Bine nickte, wandte sich ab, und sogleich wurde hinter ihrem Rücken die Unterhaltung weitergeführt, wurde wieder gelacht.

5. Mühlbach im Sommer 1896

Die Männer standen mit ihren Sensen in Reih und Glied. Hinter ihnen schickte die Sonne die ersten Strahlen durch die Wipfel des Waldes. Es versprach ein schöner Tag zu werden, ein heißer Tag, ein guter Tag für die Heuernte. Man musste früh anfangen, damit das riesige Wiesenfeld bis zum Abend gemäht war. Außer den beiden Knechten und den Tagelöhnern, die Bauer Theobald beschäftigte, waren zahlreiche Männer aus dem Dorf gekommen, hatten ihre Sensen mitgebracht und halfen beim Mähen. Meist Kleinbauern, die, anders als Bauer Theobald, nur für den Eigenbedarf wirtschafteten, kamen mitsamt ihren Söhnen.

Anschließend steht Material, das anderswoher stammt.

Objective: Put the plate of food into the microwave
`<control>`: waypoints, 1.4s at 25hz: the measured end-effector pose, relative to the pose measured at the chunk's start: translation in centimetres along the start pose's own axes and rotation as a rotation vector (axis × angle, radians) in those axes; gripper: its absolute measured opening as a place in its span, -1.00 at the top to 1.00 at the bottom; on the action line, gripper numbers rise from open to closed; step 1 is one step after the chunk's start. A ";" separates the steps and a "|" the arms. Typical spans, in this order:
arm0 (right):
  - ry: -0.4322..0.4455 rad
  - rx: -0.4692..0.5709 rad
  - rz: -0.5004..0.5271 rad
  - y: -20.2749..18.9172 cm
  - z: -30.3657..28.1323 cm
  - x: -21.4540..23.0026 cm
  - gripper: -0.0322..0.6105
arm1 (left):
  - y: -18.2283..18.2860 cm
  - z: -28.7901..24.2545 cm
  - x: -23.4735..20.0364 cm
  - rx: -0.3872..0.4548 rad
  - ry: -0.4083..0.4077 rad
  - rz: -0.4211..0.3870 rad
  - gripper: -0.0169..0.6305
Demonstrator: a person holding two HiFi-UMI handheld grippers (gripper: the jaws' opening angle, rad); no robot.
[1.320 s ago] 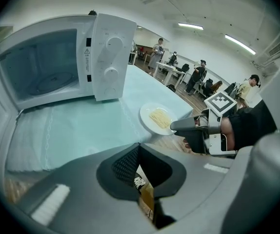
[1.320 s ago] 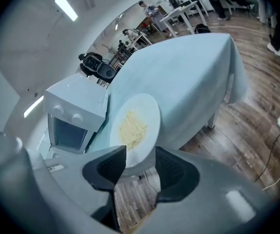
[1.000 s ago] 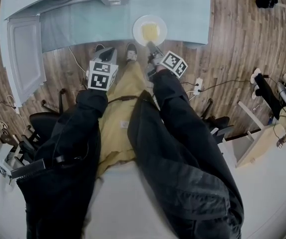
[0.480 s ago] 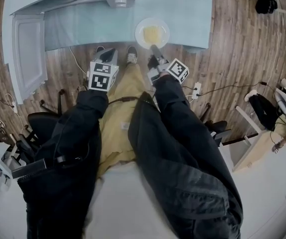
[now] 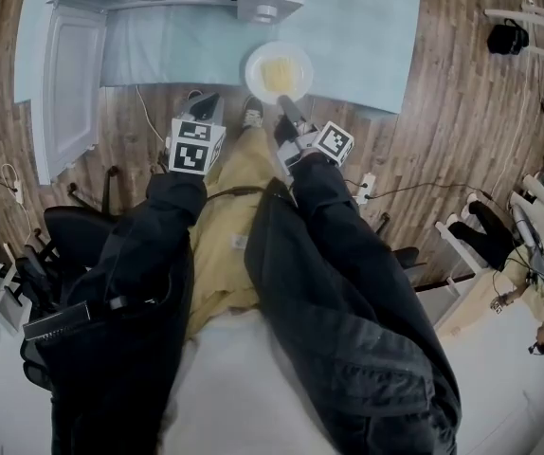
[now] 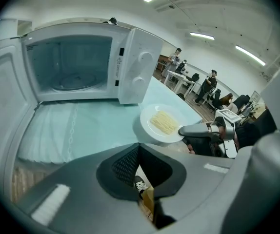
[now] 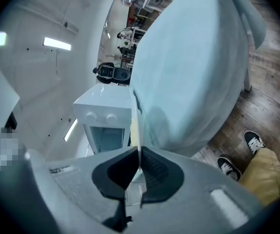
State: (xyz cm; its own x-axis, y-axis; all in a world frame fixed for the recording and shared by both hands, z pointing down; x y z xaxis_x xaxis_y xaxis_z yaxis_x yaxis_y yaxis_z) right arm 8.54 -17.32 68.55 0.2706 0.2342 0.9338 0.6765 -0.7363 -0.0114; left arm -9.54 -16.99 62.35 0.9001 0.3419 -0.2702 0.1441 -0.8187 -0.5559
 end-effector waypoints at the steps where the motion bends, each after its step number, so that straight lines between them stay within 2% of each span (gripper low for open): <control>1: 0.005 -0.021 0.006 -0.5 -0.6 -0.3 0.87 | 0.0 0.2 -0.4 0.003 0.005 0.009 0.96; 7: 0.017 -0.129 0.025 -3.7 -4.6 -2.6 0.87 | 0.2 1.9 -3.9 0.033 0.045 0.062 0.96; 15: 0.049 -0.202 0.043 -6.1 -9.9 -5.6 0.87 | -0.2 3.6 -8.1 0.056 0.080 0.127 0.96; 24: 0.106 -0.217 0.009 -8.7 -17.2 -9.3 0.87 | -0.7 5.2 -13.2 0.057 0.088 0.170 0.96; 35: 0.168 -0.141 -0.021 -7.4 -26.1 -13.1 0.86 | -1.1 5.5 -17.0 0.054 0.044 0.182 0.96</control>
State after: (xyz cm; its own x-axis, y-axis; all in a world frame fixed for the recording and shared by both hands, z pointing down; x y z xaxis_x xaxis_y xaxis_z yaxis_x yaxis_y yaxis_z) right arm -17.91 -31.51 65.73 0.1313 0.1502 0.9799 0.5755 -0.8164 0.0481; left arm -27.24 -19.38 63.27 0.9265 0.1690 -0.3362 -0.0440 -0.8386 -0.5429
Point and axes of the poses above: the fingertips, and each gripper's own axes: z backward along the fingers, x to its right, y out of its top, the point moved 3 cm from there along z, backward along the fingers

Auch Walter war dabei, obwohl er seinen Lebensunterhalt auf dem Amt in Altenglan verdiente und das Mähen nicht gerade seine Stärke war, doch Bine, die mit den Theobald-Töchtern Berta und Apollonia befreundet war, hatte ihn dazu angespornt: Wie das denn aussähe, wenn ausgerechnet der Bruder des Knechts nicht bei der Heuernte mithelfe. Hauptsächlich, so vermutete Lina, ging es Bine darum, dass Walter zur Abwechslung einmal einer Arbeit nachging, die in ihren Augen einem richtigen Mann besser zu Gesicht stand, als an einem Schreibtisch zu sitzen.

»Ich hoffe, Walter schneidet sich nicht den Fuß ab«, unkte Lina lachend, als sie ihrem Vater am Morgen in seinen mit Decken und Kissen gepolsterten Lehnstuhl half.

»Heinrich wird schon auf ihn aufpassen«, meinte Jacob. »Und so …«, er hustete, »… so ungeschickt ist Walter mit der Sense …«, wieder unterbrach ihn der Husten, »… auch wieder nicht«, vollendete er endlich seinen Satz und schnappte rasselnd nach Luft.